=== EXERCISE GOAL ===
Copy each line below exactly and leave the pictures out.

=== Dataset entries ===
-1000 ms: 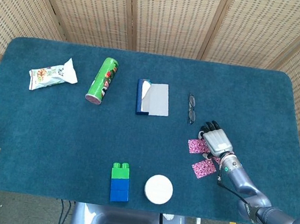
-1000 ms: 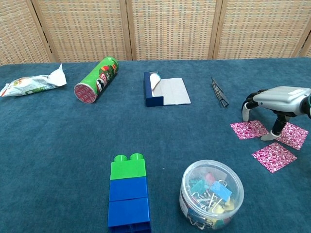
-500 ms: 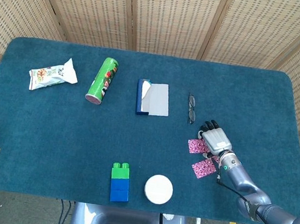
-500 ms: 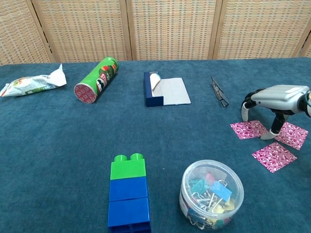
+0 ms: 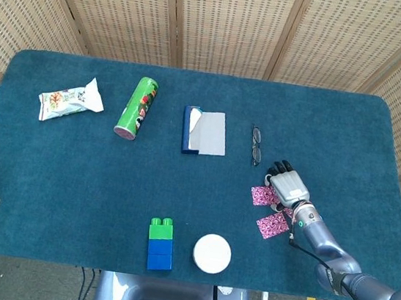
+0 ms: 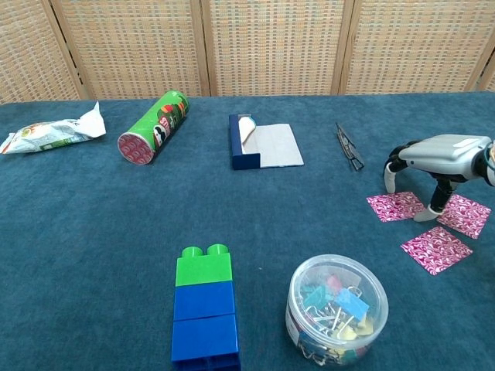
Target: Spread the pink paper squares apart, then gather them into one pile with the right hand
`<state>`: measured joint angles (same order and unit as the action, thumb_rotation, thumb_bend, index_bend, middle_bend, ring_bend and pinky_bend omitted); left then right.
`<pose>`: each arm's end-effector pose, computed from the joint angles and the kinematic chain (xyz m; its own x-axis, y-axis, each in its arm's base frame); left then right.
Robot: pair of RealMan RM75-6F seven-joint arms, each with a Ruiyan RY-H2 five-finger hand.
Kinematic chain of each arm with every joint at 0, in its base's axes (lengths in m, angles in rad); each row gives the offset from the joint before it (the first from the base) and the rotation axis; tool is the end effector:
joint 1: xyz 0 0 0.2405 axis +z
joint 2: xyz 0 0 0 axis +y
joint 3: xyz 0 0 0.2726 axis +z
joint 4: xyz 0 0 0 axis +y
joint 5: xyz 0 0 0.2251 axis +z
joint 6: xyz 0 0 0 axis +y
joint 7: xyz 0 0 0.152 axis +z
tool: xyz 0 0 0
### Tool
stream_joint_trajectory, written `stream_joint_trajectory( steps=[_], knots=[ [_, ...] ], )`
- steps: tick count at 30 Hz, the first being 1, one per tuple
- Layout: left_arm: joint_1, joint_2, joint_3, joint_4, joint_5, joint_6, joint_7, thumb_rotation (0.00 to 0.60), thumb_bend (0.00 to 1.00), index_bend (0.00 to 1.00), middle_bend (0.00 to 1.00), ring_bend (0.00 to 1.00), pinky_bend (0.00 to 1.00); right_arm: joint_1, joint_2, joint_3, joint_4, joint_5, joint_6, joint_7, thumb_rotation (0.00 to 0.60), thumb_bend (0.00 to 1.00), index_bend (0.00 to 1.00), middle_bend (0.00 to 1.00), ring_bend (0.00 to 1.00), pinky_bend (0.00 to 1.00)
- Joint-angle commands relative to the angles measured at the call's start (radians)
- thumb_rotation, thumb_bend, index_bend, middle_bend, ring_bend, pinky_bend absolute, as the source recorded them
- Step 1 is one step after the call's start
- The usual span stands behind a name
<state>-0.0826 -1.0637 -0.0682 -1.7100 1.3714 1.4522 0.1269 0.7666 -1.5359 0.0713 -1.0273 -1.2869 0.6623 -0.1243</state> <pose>-0.3337 0.1925 0.1661 0.4563 0.0348 0.8892 0.8828 0.1082 -0.4572 -0.2717 -0.4138 -0.0174 0.6966 -0.3606 0.6202 -0.7170 -0.3790 0.5850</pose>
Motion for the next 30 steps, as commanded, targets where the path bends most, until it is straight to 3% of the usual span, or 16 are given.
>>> stream_joint_trajectory(
  steps=[1,26,30],
  knots=[
    [0.001,0.001,0.0,-0.001,0.0,0.002,0.0,0.6,0.18,0.04,0.0,0.0,0.0,0.0,-0.004,-0.002,0.005,-0.001,-0.002,0.003,0.6,0.26,0.45,0.2,0.0,0.01],
    [0.004,0.004,0.001,-0.005,0.002,0.007,0.001,0.6,0.18,0.04,0.0,0.0,0.0,-0.013,-0.011,-0.013,0.021,-0.025,0.012,0.04,0.6,0.26,0.47,0.21,0.0,0.01],
    [0.005,0.005,0.001,-0.004,-0.001,0.006,0.0,0.6,0.18,0.04,0.0,0.0,0.0,-0.015,-0.015,-0.013,0.027,-0.027,0.013,0.049,0.6,0.3,0.49,0.22,0.0,0.01]
  ],
)
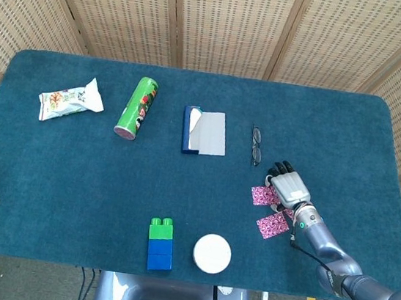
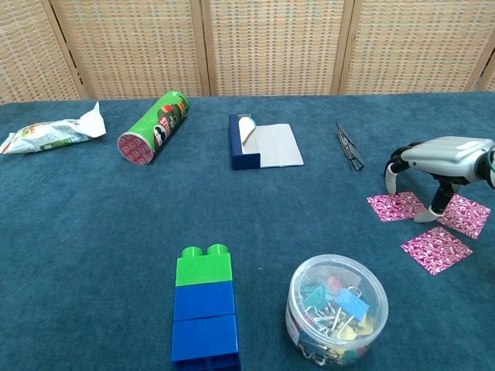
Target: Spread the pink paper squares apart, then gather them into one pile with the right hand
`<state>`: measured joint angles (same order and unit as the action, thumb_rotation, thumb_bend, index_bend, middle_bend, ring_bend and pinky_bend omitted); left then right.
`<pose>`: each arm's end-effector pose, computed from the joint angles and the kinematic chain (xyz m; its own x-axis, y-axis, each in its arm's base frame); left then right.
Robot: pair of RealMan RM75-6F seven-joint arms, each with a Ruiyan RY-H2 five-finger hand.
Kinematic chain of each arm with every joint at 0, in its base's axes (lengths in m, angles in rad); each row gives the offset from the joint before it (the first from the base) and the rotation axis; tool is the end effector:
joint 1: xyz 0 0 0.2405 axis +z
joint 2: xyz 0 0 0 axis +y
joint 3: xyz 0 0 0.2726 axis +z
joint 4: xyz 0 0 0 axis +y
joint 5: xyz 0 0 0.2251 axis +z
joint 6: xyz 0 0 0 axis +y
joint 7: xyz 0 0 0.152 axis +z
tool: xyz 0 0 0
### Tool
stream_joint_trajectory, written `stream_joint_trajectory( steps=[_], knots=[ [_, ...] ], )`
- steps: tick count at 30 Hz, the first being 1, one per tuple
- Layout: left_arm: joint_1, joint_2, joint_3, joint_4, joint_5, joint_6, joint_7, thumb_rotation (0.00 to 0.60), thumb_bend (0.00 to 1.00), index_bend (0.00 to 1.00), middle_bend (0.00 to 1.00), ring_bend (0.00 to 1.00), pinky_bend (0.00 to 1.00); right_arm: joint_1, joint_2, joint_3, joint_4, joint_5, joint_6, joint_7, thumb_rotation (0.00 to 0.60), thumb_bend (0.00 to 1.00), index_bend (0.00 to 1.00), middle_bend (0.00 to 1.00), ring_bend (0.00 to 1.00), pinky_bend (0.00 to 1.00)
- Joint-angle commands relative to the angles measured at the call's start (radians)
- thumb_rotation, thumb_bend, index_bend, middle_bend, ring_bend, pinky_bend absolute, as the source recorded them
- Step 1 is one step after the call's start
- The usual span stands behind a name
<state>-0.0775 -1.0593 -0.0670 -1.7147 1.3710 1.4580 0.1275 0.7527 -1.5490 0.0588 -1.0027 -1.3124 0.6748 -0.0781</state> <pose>-0.3339 0.1905 0.1678 0.4570 0.0328 0.8888 0.8819 0.1135 -0.4576 -0.2793 -0.4095 -0.0199 0.6821 -0.3701 0.6306 -0.7309 -0.3710 0.5728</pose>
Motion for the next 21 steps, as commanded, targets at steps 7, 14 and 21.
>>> stream_joint_trajectory(
  steps=[7,14,21],
  knots=[
    [0.0,-0.001,0.001,0.002,0.001,0.0,-0.001,0.6,0.18,0.04,0.0,0.0,0.0,-0.004,-0.003,-0.001,0.006,-0.01,0.009,0.013,0.6,0.31,0.51,0.22,0.0,0.01],
    [-0.001,-0.001,-0.001,0.002,0.001,-0.001,-0.001,0.6,0.18,0.04,0.0,0.0,0.0,-0.004,0.018,0.005,-0.016,-0.018,0.025,0.017,0.6,0.31,0.51,0.22,0.0,0.01],
    [-0.001,-0.002,0.0,0.002,0.003,0.0,-0.002,0.6,0.18,0.04,0.0,0.0,0.0,-0.006,0.056,0.013,-0.058,-0.019,0.043,0.008,0.6,0.31,0.51,0.22,0.0,0.01]
  ],
)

=== RESULT OF THE TASK ===
-1000 ms: 
-1000 ms: 
-500 ms: 
-500 ms: 
+0 ms: 
+0 ms: 
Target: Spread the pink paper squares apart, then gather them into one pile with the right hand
`<state>`: measured joint angles (same order and unit as the action, thumb_rotation, thumb_bend, index_bend, middle_bend, ring_bend and pinky_bend omitted); left then right.
`<pose>`: each arm's end-effector pose, computed from the joint angles and the kinematic chain (xyz m; its own x-axis, y-axis, each in its arm's base frame); left then right.
Robot: pair of RealMan RM75-6F seven-joint arms, each with a Ruiyan RY-H2 five-finger hand.
Kinematic chain of each arm with every joint at 0, in its base's axes (lengths in m, angles in rad); each row gives the offset from the joint before it (the first from the base) and the rotation axis; tool is the end effector:
joint 1: xyz 0 0 0.2405 axis +z
joint 2: xyz 0 0 0 axis +y
joint 3: xyz 0 0 0.2726 axis +z
joint 4: xyz 0 0 0 axis +y
joint 5: xyz 0 0 0.2251 axis +z
joint 6: xyz 0 0 0 axis +y
joint 7: xyz 0 0 0.152 axis +z
tool: xyz 0 0 0
### Tool
stream_joint_trajectory, written `stream_joint_trajectory( steps=[_], knots=[ [_, ...] ], )`
- steps: tick count at 30 Hz, the first being 1, one per tuple
- Layout: left_arm: joint_1, joint_2, joint_3, joint_4, joint_5, joint_6, joint_7, thumb_rotation (0.00 to 0.60), thumb_bend (0.00 to 1.00), index_bend (0.00 to 1.00), middle_bend (0.00 to 1.00), ring_bend (0.00 to 1.00), pinky_bend (0.00 to 1.00); right_arm: joint_1, joint_2, joint_3, joint_4, joint_5, joint_6, joint_7, thumb_rotation (0.00 to 0.60), thumb_bend (0.00 to 1.00), index_bend (0.00 to 1.00), middle_bend (0.00 to 1.00), ring_bend (0.00 to 1.00), pinky_bend (0.00 to 1.00)
- Joint-angle commands relative to the angles measured at the call's start (radians)
- thumb_rotation, thumb_bend, index_bend, middle_bend, ring_bend, pinky_bend absolute, as the source recorded them
- Step 1 is one step after the call's start
- The usual span stands behind a name
<state>-0.0826 -1.0637 -0.0682 -1.7100 1.3714 1.4522 0.1269 0.7666 -1.5359 0.0713 -1.0273 -1.2869 0.6623 -0.1243</state> <pose>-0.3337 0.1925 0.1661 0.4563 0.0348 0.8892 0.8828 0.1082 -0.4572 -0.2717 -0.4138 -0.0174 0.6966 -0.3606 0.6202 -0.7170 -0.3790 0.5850</pose>
Motion for the next 30 steps, as commanded, targets where the path bends most, until it is straight to 3% of the usual span, or 16 are given.
>>> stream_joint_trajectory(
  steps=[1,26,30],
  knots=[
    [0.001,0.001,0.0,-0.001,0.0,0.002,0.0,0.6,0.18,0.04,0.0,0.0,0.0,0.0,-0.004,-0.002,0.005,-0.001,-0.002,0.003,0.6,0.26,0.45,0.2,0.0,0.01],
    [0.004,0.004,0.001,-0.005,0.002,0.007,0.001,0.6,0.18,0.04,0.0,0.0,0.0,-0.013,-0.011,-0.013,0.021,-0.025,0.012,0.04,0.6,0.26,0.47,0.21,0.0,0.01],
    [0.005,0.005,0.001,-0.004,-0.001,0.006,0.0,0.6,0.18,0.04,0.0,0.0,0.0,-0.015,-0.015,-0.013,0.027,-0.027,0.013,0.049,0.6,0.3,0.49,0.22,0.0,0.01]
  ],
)
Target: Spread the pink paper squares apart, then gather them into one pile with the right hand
`<state>`: measured joint angles (same order and unit as the action, thumb_rotation, thumb_bend, index_bend, middle_bend, ring_bend and pinky_bend omitted); left then right.
`<pose>`: each arm's end-effector pose, computed from the joint angles and the kinematic chain (xyz m; its own x-axis, y-axis, each in its arm's base frame); left then right.
Robot: pair of RealMan RM75-6F seven-joint arms, each with a Ruiyan RY-H2 five-finger hand.
Kinematic chain of each arm with every joint at 0, in its base's axes (lengths in m, angles in rad); each row gives the offset from the joint before it (the first from the base) and the rotation axis; tool is the end effector:
joint 1: xyz 0 0 0.2405 axis +z
joint 2: xyz 0 0 0 axis +y
joint 3: xyz 0 0 0.2726 axis +z
joint 4: xyz 0 0 0 axis +y
joint 5: xyz 0 0 0.2251 axis +z
joint 6: xyz 0 0 0 axis +y
joint 7: xyz 0 0 0.152 axis +z
tool: xyz 0 0 0
### Tool
stream_joint_trajectory, written `stream_joint_trajectory( steps=[_], knots=[ [_, ...] ], )`
- steps: tick count at 30 Hz, the first being 1, one per tuple
- Layout: left_arm: joint_1, joint_2, joint_3, joint_4, joint_5, joint_6, joint_7, thumb_rotation (0.00 to 0.60), thumb_bend (0.00 to 1.00), index_bend (0.00 to 1.00), middle_bend (0.00 to 1.00), ring_bend (0.00 to 1.00), pinky_bend (0.00 to 1.00); right_arm: joint_1, joint_2, joint_3, joint_4, joint_5, joint_6, joint_7, thumb_rotation (0.00 to 0.60), thumb_bend (0.00 to 1.00), index_bend (0.00 to 1.00), middle_bend (0.00 to 1.00), ring_bend (0.00 to 1.00), pinky_bend (0.00 to 1.00)
- Joint-angle commands relative to the angles measured at the call's start (radians)
- thumb_rotation, thumb_bend, index_bend, middle_bend, ring_bend, pinky_bend absolute, as the source recorded them
- Step 1 is one step after the call's start
- The usual span stands behind a name
<state>-0.0775 -1.0593 -0.0670 -1.7147 1.3710 1.4580 0.1275 0.7527 -1.5490 0.0588 -1.0027 -1.3124 0.6748 -0.0781</state> <pose>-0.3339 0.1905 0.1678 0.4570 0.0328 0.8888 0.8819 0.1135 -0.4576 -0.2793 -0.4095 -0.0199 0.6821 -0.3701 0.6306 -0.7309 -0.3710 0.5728</pose>
Motion for the next 21 steps, as commanded, targets at steps 7, 14 and 21.
>>> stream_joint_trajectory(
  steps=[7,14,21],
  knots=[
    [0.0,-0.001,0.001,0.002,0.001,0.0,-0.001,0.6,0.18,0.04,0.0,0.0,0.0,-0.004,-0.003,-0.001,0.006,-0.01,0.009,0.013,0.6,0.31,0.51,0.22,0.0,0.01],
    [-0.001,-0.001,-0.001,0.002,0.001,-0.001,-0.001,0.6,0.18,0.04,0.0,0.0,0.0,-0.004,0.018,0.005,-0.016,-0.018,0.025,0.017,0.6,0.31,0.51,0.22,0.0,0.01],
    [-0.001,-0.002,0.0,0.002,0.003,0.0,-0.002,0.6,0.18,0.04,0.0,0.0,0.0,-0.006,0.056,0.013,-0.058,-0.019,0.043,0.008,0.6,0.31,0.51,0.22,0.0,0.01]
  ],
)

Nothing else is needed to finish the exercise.